Sometimes it won’t be, and that’s OK, too.
So that’s where I was at when I filled out my ballot, which included holdovers Barry Bonds, Roger Clemens, Jeff Kent and Scott Rolen from last year, plus new additions Mark Buehrle and Billy Wagner. I also made the conscious decision to drop Schilling, whom I voted for last year.
Why the change on Schilling?
In the past I forced myself into an objective evaluation of his career, which baseball-wise is pretty compelling, and overlooked my discomfort with the things he was saying and the way he was using his platform.
But I just couldn’t do it again amid his ongoing demonization of political opponents as enemies, frequent insertion of three Ks in place of the ‘C’ in Democrats and his spreading of conspiracy theories, not when the consequences of such a poisoned discourse have surfaced.
Unless you’re all-in on Team #StolenElection, I can’t imagine how you defend Schilling’s integrity at this point, regardless of where you sit on the political spectrum. Even before the U.S. Capitol was stormed on Jan. 6, people like Schilling who whipped up their followers by shouting into echo chambers were creating a tinderbox.
When he tweeted his support for the insurrection, that was all the validation needed for my decision, which was made before ballots were due in the mail Dec. 31.
That take wasn’t surprising given that Schilling once tweeted a picture of a man wearing a shirt that read, “Rope. Tree. Journalist. Some assembly required,” and wrote, “So much awesome here.”
Even though he tried to justify it as a joke before taking it down, the path from there to scenes like the one below is a relatively short one.
Wow. This video of the Trump mob attacking Associated Press photographer John Minchillo is just horrific.
— Parker Molloy (@ParkerMolloy) January 8, 2021
When people with big platforms provide acceptance for someone who would wear a shirt like that, violence against journalists and photographers quickly become normalized, eroding societal norms that prevent such behaviour.

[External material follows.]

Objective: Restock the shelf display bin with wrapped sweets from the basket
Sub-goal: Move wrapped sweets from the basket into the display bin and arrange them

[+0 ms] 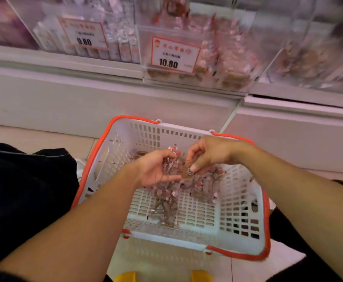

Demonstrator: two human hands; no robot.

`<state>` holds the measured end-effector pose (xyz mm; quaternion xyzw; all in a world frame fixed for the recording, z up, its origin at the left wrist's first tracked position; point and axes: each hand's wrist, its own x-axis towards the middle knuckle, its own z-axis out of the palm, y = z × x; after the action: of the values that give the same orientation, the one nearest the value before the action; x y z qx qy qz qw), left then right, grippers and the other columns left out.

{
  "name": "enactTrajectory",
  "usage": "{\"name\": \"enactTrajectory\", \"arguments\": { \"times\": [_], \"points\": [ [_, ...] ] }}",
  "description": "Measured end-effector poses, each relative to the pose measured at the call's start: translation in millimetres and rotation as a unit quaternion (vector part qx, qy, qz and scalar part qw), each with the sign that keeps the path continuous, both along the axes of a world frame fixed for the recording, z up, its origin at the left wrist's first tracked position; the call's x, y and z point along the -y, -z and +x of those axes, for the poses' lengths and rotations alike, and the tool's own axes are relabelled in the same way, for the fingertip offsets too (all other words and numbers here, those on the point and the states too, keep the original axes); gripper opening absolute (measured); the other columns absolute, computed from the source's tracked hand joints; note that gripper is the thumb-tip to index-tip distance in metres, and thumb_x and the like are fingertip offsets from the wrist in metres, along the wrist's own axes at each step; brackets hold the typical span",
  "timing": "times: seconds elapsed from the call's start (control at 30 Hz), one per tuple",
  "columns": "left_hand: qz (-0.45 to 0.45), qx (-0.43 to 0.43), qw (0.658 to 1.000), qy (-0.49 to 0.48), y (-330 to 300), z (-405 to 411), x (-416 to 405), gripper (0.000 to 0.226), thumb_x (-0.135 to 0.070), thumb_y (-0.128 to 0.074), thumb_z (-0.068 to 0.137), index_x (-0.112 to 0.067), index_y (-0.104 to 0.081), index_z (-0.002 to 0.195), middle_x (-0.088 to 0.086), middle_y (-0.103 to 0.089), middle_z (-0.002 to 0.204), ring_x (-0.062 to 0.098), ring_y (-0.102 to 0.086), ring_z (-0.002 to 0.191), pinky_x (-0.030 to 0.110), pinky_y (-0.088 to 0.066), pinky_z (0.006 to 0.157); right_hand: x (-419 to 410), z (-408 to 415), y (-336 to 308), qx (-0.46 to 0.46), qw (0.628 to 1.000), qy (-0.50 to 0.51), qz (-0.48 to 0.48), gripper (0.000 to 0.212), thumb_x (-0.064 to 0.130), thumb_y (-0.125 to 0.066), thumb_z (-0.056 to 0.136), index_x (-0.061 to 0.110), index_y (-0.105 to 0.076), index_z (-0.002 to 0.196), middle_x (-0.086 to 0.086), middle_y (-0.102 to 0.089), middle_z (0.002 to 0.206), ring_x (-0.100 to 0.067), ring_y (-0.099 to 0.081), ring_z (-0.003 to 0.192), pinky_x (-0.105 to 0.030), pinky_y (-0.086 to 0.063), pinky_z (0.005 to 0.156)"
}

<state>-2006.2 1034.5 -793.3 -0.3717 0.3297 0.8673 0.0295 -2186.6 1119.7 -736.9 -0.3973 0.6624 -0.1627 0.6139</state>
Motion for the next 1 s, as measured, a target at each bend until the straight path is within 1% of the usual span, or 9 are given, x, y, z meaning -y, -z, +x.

To reward Schilling with both Hall of Fame status and the accompanying megaphone would be irresponsible, just as it would be to reward Vizquel while he is under investigation by Major League Baseball for domestic violence.
Still, I did vote for Bonds, who has also faced allegations of domestic abuse, and that incongruity is where I failed on this ballot.
I’ve consistently voted for Bonds and Clemens because despite their ties to PEDs, they are two of the sport’s most historically significant players. But ignoring the unseemly parts of their past simply because of how talented they were is all kinds of problematic and I need to reconcile that.
Writer Britni de la Cretaz makes a compelling case here for how “when we choose to recognize these men in their full, complicated humanity, it leaves room to celebrate their baseball accomplishments without valourizing them or erasing their past mistakes.”
The Hall of Fame can help in that regard by making the inscriptions on the plaques of inductees tell a more complete tale. Baseball’s history shouldn’t be sanitized.
In the meantime, all conflicted voters like me can do is try their best to be just, defend our positions and see where we are in the consensus, arriving there both with an open mind to listen, and an intent to sway others about what the Hall of Fame should be.